Jul
2012
Prometheus Just Proves You Should Never Get Your Hopes Up
If it was possible to prescribe ADHD medications to a movie, I would be obtaining them for Prometheus as soon as possible.
I finally made my way to the movie theater to watch Prometheus, the quasi-prequel to Ridley Scott’s touchstone classic, Alien. At long last fans of that film were going to get an answer to just who or what the Space Jockey was, something that has nibbled at us since the film debuted in 1979. What we got was a jumbled mess that didn’t know what it wanted to be, where it was taking us or how long the journey would be.
Seeing as this movie has been out for some time now, I’m just not going to care about spoilers and go for it: The Black Goo makes absolutely no sense. If you’ve seen the movie, you know what I’m talking about, if you haven’t, you know as much about the goo now as the audience does. For all intents and purposes, it somehow mixes with the DNA of a host, and creates wildly different things that don’t seem to like anyone. While it is described at one point as being a weapon of mass destruction, we see at the very beginning of the film that it also created the human race. You THINK – you never know for sure – that we might have been an accident, but you just can’t be sure.
While it’s easy to understand the Black Goo in that sense, it actually causes a bigger question about the first Alien film than the Space Jockey did as to why the ship on LV-426 (the planet in Alien and Aliens) was carrying Face Hugger eggs while the ship on LV-233 (the planet in Prometheus) had the Black Goo vases. Different weapons? If so, why was the Black Goo shown dating back to the creation of mankind? Apparently it was the go-to virus carrier for the Engineers (the Space Jockey) going back that far, why change things up?
Even moving past the geeky aspects of this film, it is just massively flawed with far too many ideas to cram into this one film. Time is wasted on multiple occasions with sub-plots that simply didn’t need to exist. Here are just a few of them:
- Why did Weyland hide on the ship as opposed to simply saying, “I’m spending a trillion dollars on this, if you want to do this, the cost is I come along as well”?
- They make a big point about Vickers essentially living in a lifeboat, and then they have her shoot out of the ship in a tiny pod while her original luxury one crashes? They couldn’t just have her ride in the one they bothered spending time setting up story wise?
- The medical pod in the lifeboat was only set up for a man, but it was where Vickers lived. It was an obvious plant for a mystery (with the answer being Weyland hiding on the ship) that no one had time to care about.
- Black Goo can be transfered by sex … Good to know. Wasn’t really necessary, but thanks any way.
- The Vickers (Charlize Theron)/Jarek (Idris Elba) sex talk was needed because …
- Speaking of Vickers, making her Weyland’s daughter was nowhere as interesting as her just possibly being an obsessed groupie type. It took one word to turn her into a completely uninteresting character with daddy issues.
- The Engineers are about 8-feet-tall, completely white & hairless and have black eyes … yep, makes total sense their DNA matches human DNA 100%.

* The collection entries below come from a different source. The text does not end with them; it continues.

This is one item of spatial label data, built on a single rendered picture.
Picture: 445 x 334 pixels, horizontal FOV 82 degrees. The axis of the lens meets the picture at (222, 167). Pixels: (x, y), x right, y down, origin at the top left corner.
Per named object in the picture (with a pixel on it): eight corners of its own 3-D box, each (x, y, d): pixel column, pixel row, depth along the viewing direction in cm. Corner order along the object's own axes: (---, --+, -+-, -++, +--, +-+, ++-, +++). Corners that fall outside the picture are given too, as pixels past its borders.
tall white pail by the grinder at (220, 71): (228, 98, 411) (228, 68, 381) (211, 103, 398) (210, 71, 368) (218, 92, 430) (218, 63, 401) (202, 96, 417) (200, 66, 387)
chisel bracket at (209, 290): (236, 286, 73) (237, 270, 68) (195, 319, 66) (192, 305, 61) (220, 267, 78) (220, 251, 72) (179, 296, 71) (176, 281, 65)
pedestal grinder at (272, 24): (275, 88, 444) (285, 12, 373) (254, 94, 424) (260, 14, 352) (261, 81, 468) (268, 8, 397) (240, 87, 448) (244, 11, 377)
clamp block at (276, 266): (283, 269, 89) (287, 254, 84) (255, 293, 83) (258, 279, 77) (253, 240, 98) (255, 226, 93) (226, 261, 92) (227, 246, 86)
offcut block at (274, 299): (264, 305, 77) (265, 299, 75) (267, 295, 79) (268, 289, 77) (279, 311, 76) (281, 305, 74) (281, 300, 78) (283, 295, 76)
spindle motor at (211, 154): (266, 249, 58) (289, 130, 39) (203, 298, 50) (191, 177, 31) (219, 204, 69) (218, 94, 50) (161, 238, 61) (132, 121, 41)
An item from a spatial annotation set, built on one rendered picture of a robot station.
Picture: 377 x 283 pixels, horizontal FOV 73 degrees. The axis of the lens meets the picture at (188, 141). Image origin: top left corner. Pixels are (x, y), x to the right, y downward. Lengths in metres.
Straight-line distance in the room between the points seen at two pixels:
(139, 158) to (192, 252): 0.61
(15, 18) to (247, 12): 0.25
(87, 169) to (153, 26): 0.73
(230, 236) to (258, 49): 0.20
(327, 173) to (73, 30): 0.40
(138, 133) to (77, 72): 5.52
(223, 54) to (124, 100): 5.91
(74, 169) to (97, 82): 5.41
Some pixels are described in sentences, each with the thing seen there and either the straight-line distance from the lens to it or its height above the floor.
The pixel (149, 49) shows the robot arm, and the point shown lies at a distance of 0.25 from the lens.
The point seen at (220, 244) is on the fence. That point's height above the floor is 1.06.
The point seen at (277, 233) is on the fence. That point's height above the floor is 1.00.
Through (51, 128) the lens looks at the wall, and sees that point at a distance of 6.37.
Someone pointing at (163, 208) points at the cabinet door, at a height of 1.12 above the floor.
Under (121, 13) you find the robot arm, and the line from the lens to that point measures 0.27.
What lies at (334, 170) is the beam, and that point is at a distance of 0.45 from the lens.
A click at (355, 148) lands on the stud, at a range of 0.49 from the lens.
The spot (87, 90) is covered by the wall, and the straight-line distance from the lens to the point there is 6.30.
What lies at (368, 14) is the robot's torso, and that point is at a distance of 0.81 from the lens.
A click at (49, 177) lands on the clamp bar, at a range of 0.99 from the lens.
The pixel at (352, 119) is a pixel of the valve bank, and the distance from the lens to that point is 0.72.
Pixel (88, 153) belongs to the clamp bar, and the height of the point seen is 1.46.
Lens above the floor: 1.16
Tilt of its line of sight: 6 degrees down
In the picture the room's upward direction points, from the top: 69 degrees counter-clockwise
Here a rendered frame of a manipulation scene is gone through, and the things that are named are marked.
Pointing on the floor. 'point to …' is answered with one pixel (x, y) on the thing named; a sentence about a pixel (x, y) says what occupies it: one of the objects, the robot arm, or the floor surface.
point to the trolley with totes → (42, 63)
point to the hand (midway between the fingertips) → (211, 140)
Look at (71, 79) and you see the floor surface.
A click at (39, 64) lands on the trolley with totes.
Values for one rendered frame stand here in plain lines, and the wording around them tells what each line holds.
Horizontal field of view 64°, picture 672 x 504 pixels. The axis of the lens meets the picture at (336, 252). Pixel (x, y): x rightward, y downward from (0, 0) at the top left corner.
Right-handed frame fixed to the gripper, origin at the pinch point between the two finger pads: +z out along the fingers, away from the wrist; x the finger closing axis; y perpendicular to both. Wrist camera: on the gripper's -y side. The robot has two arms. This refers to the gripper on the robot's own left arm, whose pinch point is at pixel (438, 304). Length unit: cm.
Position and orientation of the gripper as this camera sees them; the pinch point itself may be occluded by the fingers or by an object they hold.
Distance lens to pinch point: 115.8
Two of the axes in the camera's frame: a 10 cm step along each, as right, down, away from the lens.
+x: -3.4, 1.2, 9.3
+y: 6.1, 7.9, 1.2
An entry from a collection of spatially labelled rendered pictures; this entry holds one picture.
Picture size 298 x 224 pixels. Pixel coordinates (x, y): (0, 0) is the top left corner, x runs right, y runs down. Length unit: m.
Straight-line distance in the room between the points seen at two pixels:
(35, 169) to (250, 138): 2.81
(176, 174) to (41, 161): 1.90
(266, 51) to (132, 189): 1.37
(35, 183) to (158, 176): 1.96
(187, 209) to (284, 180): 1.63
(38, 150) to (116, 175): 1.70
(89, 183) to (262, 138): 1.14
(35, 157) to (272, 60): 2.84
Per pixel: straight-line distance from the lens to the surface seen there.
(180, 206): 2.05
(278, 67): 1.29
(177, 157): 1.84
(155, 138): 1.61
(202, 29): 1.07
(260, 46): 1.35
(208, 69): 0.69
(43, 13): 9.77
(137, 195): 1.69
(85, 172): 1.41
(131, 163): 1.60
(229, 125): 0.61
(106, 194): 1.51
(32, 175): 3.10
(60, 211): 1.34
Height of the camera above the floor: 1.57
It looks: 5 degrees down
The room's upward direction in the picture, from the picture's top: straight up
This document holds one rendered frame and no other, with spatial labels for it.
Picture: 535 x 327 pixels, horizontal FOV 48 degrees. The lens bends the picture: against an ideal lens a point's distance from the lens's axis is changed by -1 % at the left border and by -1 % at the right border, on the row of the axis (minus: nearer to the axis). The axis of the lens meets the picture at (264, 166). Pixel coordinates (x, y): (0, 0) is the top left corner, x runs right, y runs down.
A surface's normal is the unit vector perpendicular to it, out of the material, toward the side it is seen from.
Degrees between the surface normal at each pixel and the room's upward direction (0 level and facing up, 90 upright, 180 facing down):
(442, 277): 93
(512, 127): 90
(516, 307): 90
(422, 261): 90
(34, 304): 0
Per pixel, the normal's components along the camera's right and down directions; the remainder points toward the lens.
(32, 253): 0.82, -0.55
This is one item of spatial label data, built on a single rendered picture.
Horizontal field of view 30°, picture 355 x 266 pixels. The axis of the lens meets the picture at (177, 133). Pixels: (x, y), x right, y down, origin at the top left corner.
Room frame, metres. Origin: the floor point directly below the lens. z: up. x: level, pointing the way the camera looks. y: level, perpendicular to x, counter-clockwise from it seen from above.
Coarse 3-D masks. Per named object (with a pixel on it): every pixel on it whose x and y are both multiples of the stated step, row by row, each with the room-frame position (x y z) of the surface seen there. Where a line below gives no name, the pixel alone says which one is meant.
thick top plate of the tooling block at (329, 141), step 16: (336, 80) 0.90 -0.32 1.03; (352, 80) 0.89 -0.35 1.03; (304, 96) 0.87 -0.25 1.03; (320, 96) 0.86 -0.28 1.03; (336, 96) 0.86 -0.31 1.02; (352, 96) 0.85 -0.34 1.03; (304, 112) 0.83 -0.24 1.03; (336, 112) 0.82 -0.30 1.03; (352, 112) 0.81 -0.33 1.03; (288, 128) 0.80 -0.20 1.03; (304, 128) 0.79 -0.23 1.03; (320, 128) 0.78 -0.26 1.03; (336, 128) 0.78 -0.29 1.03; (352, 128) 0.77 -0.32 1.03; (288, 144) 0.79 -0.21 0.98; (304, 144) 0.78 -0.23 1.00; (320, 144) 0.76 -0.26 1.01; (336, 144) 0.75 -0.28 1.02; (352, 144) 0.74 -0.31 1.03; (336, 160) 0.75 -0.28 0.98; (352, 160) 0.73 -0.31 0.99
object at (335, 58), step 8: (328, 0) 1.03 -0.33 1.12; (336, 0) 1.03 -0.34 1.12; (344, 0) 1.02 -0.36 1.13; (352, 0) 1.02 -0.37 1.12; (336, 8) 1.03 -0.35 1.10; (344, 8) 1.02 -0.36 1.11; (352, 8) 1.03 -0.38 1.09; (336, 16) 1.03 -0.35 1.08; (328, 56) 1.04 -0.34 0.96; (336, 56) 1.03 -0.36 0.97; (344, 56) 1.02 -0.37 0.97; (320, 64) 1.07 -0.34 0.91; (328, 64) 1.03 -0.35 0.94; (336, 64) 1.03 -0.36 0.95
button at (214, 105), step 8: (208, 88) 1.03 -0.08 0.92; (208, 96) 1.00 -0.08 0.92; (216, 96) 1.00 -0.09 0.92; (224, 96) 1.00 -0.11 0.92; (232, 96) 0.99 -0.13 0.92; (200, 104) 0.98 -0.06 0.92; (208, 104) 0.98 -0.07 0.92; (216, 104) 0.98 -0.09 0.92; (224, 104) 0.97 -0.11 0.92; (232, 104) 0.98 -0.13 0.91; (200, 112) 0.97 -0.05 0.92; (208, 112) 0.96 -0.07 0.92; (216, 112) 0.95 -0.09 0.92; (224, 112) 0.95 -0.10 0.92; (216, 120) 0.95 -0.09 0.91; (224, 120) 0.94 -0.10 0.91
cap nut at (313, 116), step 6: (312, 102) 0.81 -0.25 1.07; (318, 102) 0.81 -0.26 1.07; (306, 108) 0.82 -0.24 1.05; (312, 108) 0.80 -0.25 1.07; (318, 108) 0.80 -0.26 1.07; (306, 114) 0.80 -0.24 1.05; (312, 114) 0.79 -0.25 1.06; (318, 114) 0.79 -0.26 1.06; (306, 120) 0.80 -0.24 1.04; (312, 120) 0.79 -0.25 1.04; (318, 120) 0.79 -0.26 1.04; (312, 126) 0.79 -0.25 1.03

- In the memory flashbacks of the Engineers, what in the heck are they running from? Why is there a pile of Engineer bodies outside a door?
- When the Engineer’s ship crashes, instead of heading for one of the other ships to finish the mission he was so intent on, he instead heads off to find and kill one lone human?
Meanwhile, the rest of Prometheus suffered at the hands of script writers Damon Lindelof and Jon Spaihts. If Lindelof’s name sounds familiar, it’s because he worked on LOST, and I think it’s time for Hollywood to realize he is nowhere as talented as people have been giving him credit for. All he and Spaihts did with this movie was set up a ton of questions that will make you really, really want a Prometheus 2, which is probably not going to happen as this one did not kill at the box office.
From the title alone it is obvious this film is set up with big questions as to where the human race comes from – and those are touched on in an exceedingly brief fashion – but those thoughts are dropped almost as soon as they are raised in favor of getting on to setting up another film. This resulted in filmgoers being shortchanged and getting what felt like half a story with a lot of padding to make it feel like a whole.
It is the fact this film was so obviously set up as a launch pad for a follow-up that really kills it. New questions were set up with no promise that they will ever be answered, all from trying to answer one very simple question.
At the end of the day, Prometheus is a jumbled mess of ideas that could have worked had any of them been given the room to grow naturally. Instead the audience ended up with a movie that can only be likened to a painter dumping all of the colors at his disposal on a canvas and then asking those who view to tell him what they see in it.
… and I’ve awaited this story since 1979. Thanks to everyone involved!
All this being said, Michael Fassbender as the android David was by far the most engaging character, and my hat is off to him for his fantastic performance considering the unbridled chaos that swirled around him.